*WHAT IS EXPECTED*. Filter the entries below, keeping only lines with the word "camera".

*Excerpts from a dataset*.

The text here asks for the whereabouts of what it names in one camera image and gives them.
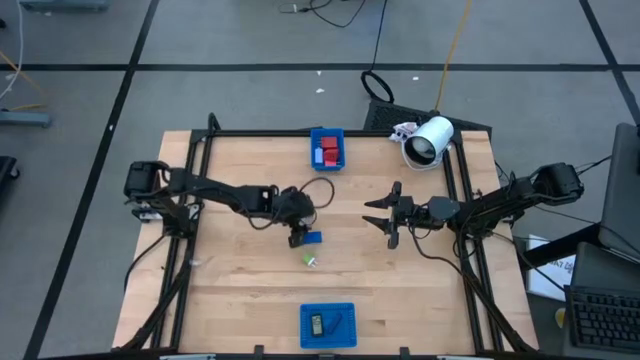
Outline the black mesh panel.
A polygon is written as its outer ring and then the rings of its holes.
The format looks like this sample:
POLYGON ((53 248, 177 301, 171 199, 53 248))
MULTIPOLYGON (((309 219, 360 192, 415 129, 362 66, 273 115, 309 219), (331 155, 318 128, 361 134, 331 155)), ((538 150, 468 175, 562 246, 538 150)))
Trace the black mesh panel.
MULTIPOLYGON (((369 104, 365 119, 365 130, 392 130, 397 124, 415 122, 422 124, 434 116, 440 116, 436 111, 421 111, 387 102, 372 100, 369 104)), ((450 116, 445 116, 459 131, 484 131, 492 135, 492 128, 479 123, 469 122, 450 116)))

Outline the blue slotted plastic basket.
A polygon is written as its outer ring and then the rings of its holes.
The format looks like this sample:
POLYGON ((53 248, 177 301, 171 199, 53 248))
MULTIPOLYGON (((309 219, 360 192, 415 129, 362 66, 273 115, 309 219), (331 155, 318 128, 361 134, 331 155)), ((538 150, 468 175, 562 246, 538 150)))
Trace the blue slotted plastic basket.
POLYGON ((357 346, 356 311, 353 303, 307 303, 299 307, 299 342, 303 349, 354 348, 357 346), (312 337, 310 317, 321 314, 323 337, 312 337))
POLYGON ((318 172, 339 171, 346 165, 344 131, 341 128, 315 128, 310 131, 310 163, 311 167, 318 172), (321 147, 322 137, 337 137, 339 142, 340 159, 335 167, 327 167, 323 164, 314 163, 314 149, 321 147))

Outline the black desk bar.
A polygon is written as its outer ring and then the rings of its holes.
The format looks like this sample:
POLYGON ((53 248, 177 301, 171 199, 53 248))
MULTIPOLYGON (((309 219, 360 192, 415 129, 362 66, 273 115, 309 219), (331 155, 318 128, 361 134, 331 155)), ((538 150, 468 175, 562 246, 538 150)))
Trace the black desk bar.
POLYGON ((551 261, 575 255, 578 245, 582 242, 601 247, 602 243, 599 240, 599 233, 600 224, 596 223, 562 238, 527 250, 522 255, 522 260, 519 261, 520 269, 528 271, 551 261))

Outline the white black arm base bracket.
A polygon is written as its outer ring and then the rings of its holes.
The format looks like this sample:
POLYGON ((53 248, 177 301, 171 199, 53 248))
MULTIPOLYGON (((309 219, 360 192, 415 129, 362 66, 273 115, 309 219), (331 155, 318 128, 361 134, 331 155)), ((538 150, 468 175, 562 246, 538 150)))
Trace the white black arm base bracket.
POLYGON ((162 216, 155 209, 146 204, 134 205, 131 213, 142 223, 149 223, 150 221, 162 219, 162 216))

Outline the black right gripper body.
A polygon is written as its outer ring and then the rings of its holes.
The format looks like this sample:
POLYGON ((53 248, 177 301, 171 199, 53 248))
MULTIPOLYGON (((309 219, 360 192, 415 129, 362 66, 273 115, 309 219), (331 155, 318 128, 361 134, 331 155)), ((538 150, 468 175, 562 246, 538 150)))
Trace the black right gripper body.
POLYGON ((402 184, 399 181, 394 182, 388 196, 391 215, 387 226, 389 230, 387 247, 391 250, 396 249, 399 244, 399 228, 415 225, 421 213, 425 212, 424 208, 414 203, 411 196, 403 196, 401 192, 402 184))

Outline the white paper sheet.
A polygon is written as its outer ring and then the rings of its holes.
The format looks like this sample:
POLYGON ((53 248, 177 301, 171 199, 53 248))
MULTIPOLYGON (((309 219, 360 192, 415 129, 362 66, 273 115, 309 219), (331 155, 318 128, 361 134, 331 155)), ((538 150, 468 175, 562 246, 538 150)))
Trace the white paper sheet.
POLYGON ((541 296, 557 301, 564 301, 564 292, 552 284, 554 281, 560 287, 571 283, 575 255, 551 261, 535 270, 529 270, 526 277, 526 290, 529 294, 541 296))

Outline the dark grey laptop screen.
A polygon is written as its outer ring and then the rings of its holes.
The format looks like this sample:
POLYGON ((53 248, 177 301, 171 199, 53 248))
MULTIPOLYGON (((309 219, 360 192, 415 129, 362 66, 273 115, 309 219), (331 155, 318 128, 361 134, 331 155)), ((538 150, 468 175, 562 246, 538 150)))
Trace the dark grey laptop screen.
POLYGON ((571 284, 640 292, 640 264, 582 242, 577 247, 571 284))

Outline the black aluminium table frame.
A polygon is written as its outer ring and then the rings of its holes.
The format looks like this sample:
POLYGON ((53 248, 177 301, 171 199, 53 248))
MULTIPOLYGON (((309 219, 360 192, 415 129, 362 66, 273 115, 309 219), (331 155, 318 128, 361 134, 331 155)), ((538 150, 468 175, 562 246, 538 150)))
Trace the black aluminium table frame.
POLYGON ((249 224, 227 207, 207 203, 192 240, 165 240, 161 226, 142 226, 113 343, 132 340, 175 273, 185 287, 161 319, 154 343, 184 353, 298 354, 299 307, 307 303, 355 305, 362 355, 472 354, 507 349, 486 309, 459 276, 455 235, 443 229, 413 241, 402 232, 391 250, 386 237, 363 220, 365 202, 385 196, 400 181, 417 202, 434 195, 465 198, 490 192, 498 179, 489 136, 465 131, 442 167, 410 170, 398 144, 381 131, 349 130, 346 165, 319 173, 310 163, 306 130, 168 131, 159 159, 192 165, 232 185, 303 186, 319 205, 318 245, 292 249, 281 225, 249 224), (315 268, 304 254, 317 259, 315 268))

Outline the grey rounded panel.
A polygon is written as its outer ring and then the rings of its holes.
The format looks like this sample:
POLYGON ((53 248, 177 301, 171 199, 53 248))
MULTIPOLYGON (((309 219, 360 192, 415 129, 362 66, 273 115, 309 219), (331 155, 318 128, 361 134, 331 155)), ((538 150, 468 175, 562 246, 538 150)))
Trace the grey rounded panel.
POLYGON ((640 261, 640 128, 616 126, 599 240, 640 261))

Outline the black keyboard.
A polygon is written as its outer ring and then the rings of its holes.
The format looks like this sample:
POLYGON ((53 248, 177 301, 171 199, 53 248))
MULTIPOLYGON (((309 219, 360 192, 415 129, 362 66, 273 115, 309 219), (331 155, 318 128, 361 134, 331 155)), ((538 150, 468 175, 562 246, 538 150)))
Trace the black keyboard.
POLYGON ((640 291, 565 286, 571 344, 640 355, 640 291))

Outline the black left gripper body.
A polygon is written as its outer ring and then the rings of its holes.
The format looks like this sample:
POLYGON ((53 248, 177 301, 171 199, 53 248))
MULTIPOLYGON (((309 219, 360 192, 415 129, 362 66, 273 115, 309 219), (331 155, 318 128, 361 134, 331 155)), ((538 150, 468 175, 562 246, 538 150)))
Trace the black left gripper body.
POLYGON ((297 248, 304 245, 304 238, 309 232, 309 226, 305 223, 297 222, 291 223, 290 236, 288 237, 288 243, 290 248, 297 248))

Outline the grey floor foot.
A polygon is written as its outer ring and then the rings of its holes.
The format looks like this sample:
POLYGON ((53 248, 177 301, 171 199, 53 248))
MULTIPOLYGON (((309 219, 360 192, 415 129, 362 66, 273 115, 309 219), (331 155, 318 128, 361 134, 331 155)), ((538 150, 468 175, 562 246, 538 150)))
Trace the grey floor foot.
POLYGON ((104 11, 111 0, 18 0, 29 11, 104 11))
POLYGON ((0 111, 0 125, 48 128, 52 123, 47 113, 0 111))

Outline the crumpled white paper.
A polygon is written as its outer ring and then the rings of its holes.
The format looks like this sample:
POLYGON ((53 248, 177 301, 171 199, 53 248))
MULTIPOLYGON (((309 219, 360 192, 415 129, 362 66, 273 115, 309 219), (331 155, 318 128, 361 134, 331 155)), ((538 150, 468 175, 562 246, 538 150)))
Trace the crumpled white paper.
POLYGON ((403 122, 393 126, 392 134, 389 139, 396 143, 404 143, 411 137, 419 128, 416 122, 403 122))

...

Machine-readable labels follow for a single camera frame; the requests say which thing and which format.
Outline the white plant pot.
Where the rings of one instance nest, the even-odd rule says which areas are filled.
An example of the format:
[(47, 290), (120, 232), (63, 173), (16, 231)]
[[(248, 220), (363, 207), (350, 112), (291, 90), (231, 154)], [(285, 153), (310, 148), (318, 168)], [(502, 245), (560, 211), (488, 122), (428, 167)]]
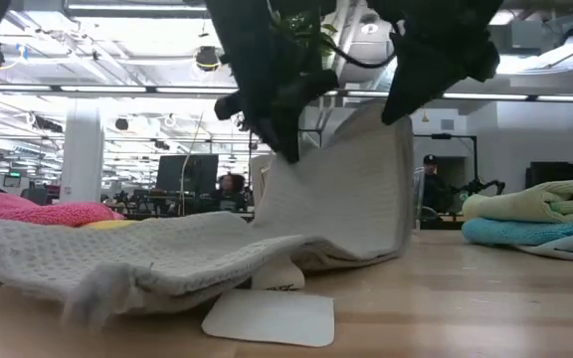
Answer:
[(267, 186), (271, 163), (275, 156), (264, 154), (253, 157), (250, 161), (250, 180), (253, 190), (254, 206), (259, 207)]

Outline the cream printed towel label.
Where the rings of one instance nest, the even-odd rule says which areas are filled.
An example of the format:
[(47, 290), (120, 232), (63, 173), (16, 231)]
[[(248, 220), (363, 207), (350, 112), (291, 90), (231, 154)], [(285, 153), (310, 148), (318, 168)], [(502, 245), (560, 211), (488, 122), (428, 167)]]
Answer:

*EXERCISE SOLUTION*.
The text here asks for the whereabouts of what it names in one camera image and gives them.
Machine-readable labels follow for a single camera frame; the requests say which thing and which format.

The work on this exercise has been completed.